Is there a need to convert unaries to negative?

sadeepj / crfasrnn_keras

CRF-RNN Keras/Tensorflow version

http://crfasrnn.torr.vision

MIT License

603 stars 169 forks source link

Is there a need to convert unaries to negative? #4

Closed glhfgg1024 closed 7 years ago

glhfgg1024 commented 7 years ago

Hi, Mr. Jayasumana, thanks a lot for sharing your valuable code!

I have a question, in https://github.com/sadeepj/crfasrnn_keras/blob/master/crfrnn_layer.py#L76, do we need to first convert the probabilities to negative? Because in the paper https://arxiv.org/pdf/1502.03240.pdf, page 4, left-bottom, it says "we use $U_i(l)$ to denote the negative of the unary energy".

sadeepj commented 7 years ago

@glhfgg1024 $U_i(l)$ in the paper does denote negative unary energy. Note that "energy" in the paper means negative log probability (low energy => high probability). In the code, "inputs" in the line you linked is the output of the FCN network. Therefore, it's already a probability (negative energy). That's why we don't need to negate it again.

EDIT: In the last line I should have mentioned 'log-probability' instead of 'probability'

glhfgg1024 commented 7 years ago

Hi @sadeepj, thanks a lot for your kind reply and explanations!

But maybe I misunderstood something.
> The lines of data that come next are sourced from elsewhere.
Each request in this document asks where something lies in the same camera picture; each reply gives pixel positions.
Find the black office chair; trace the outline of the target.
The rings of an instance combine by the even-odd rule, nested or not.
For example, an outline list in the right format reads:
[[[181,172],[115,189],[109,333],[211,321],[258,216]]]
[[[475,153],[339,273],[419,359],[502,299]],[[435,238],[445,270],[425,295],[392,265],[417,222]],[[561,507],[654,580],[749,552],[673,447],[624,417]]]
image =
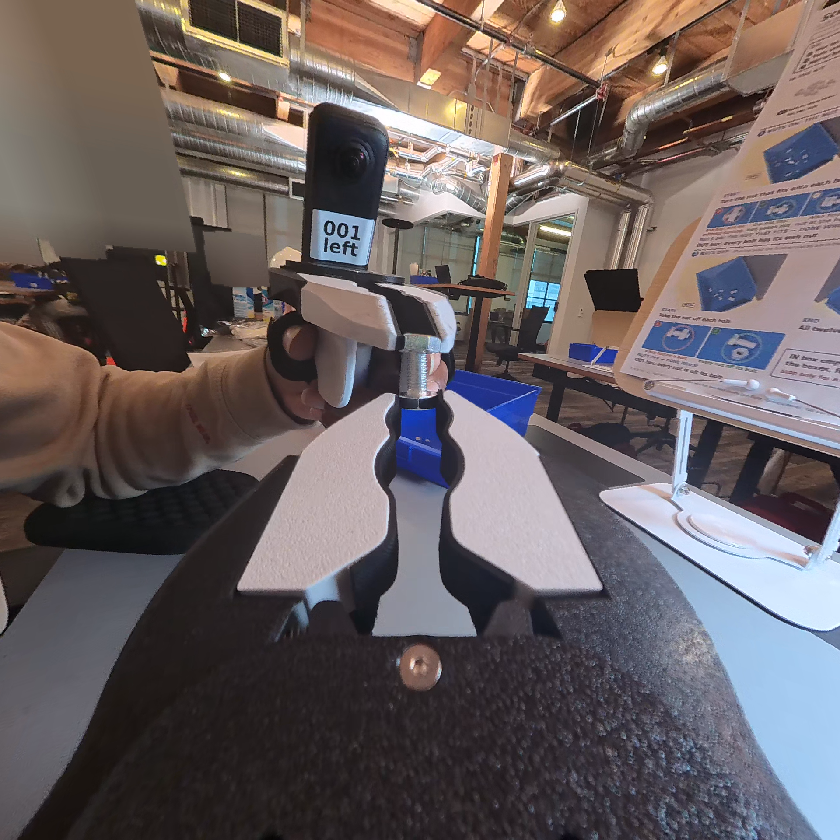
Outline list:
[[[509,364],[519,360],[519,354],[540,354],[546,350],[546,343],[539,341],[539,332],[550,312],[548,307],[533,307],[527,309],[521,317],[518,328],[509,328],[504,341],[492,342],[486,350],[497,359],[497,366],[505,365],[501,373],[493,377],[515,382],[516,378],[509,372]]]

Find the wooden post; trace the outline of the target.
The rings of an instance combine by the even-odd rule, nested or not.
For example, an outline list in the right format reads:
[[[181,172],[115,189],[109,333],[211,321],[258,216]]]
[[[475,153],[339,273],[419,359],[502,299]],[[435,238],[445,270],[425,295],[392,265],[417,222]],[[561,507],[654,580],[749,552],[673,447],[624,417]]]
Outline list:
[[[506,214],[512,164],[513,158],[511,155],[499,153],[493,157],[490,166],[489,192],[484,233],[479,249],[478,273],[491,279],[494,279],[497,275],[501,233]],[[470,372],[480,372],[485,352],[490,304],[491,299],[488,297],[478,297],[475,300],[465,364],[465,368]]]

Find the person's left forearm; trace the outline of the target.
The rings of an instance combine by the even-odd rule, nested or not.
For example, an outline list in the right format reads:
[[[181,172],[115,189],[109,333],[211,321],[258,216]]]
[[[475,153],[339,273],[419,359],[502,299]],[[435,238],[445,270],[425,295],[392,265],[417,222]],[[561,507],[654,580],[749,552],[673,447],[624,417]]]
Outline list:
[[[69,508],[137,497],[246,457],[301,422],[270,388],[266,350],[183,372],[124,371],[2,324],[1,488]]]

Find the person's left hand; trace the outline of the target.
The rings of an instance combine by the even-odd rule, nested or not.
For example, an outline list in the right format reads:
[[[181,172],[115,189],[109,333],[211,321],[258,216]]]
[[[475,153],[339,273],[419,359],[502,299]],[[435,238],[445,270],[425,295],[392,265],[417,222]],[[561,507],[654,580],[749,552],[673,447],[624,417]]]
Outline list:
[[[342,408],[329,404],[319,392],[317,381],[293,381],[285,375],[289,361],[313,361],[318,330],[310,324],[269,329],[266,373],[271,391],[283,410],[301,422],[319,421],[328,427],[356,408],[386,392],[395,392],[400,378],[400,355],[377,350],[371,355],[367,378],[354,388],[350,403]]]

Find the ventilation grille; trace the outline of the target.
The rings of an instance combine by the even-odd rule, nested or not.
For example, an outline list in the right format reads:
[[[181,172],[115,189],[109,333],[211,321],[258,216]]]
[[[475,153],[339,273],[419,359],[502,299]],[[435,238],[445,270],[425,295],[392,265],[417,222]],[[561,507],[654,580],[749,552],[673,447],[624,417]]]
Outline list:
[[[288,2],[181,1],[180,9],[186,35],[289,67]]]

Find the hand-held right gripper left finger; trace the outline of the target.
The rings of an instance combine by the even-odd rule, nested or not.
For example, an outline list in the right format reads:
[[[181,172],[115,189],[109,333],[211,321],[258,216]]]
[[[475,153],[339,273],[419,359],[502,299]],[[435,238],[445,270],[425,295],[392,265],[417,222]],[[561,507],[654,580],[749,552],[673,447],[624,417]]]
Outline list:
[[[400,408],[385,394],[307,446],[269,516],[237,591],[359,606],[392,584],[396,513],[390,491]]]

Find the white instruction sign stand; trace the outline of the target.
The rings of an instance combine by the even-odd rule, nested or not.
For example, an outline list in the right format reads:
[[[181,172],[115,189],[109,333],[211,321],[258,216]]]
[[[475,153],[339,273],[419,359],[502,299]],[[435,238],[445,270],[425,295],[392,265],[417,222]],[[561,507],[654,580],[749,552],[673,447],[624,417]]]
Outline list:
[[[838,513],[800,544],[690,487],[691,425],[705,417],[771,445],[838,456],[838,2],[808,2],[726,181],[616,369],[679,409],[668,484],[604,503],[781,620],[839,624]]]

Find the silver hex bolt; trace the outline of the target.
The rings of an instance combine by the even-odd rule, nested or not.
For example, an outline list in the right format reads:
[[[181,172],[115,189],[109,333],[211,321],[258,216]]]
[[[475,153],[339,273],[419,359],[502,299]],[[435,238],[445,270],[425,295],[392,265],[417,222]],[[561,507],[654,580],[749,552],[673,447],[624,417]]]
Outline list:
[[[429,387],[430,356],[441,352],[440,338],[406,332],[401,336],[400,384],[398,394],[423,397],[432,394]]]

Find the wooden standing desk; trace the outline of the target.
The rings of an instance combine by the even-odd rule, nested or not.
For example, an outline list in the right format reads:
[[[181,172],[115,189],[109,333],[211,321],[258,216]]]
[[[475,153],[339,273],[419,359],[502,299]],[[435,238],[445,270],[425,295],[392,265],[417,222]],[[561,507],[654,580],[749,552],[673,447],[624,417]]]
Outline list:
[[[517,293],[509,290],[450,283],[419,283],[414,284],[414,286],[432,291],[449,291],[457,297],[467,297],[474,302],[474,313],[469,329],[465,370],[471,373],[480,373],[490,320],[490,302],[499,298],[515,298]]]

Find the silver air duct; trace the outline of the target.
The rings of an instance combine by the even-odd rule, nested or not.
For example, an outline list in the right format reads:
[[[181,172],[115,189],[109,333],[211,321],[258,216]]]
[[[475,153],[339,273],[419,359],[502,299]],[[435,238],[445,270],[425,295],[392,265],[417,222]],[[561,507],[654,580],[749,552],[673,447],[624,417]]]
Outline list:
[[[298,179],[306,174],[303,128],[180,91],[162,88],[160,94],[178,150]]]
[[[601,168],[617,161],[631,159],[644,144],[652,123],[708,102],[723,92],[734,91],[745,97],[774,87],[781,77],[786,61],[784,56],[781,59],[771,59],[727,76],[726,63],[720,60],[648,93],[630,108],[621,136],[592,153],[587,160],[587,166]]]

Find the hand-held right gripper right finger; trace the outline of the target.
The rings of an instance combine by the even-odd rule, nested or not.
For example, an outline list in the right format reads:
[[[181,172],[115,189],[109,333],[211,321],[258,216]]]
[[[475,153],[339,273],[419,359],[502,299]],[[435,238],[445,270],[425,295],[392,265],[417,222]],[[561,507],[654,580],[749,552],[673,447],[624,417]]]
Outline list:
[[[481,567],[529,595],[602,593],[539,452],[456,392],[443,393],[443,477],[448,534]]]

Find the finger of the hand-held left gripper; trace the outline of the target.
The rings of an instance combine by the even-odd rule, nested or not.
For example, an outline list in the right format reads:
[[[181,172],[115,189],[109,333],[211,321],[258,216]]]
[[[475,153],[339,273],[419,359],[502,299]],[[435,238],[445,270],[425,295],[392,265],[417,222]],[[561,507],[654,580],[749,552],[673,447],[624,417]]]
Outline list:
[[[449,299],[425,287],[399,287],[396,322],[401,333],[437,338],[440,354],[449,354],[455,344],[457,319]]]
[[[378,350],[397,350],[401,332],[390,302],[350,280],[301,275],[299,312],[305,322]]]
For example, in your code, https://github.com/sadeepj/crfasrnn_keras/blob/master/crfrnn_model.py#L103, the unary given as inputs to the CrfRnnLayer is still the logits, right? The upscore has not been converted to probability before they are fed into the CrfRnnLayer. As I understood (maybe wrong), the upscore should be first converted to probabilities using tf.nn.softmax function, then conduct log operation to get the \phi_u(x_i) which is the unary costs, and then get its negative as U_l(x_i) = \phi_u(x_i=l). If you are convenient, could you please help clarify what I misunderstood?

sadeepj commented 7 years ago

@glhfgg1024

Sorry for taking so long to answer! I've been a bit busy.

As mentioned in the last line, column 1, page 4 of https://arxiv.org/pdf/1502.03240.pdf, U_i(l) = - \psi_u(x_i=l) (note the negative sign). Basically, U_i(l) values are in the 'log-probability' or 'negative energy' domain (higher value => higher probability). Now, as you mentioned, ideally we should have done a softmax() on upscore and then taken log() of that. But since softmax() does an exp() operation, softmax() followed by log() is kind of redundant (it becomes a computational burden). In other words upscore is already in the 'log-probability' domain. I understand that log() followed by softmax() is not the same as doing nothing - but it doesn't really matter as we learn the optimal CRF parameters anyway (these parameters decide how to weigh the different inputs during inference).

glhfgg1024 commented 7 years ago

Hi @sadeepj, thanks very much for your kind answers!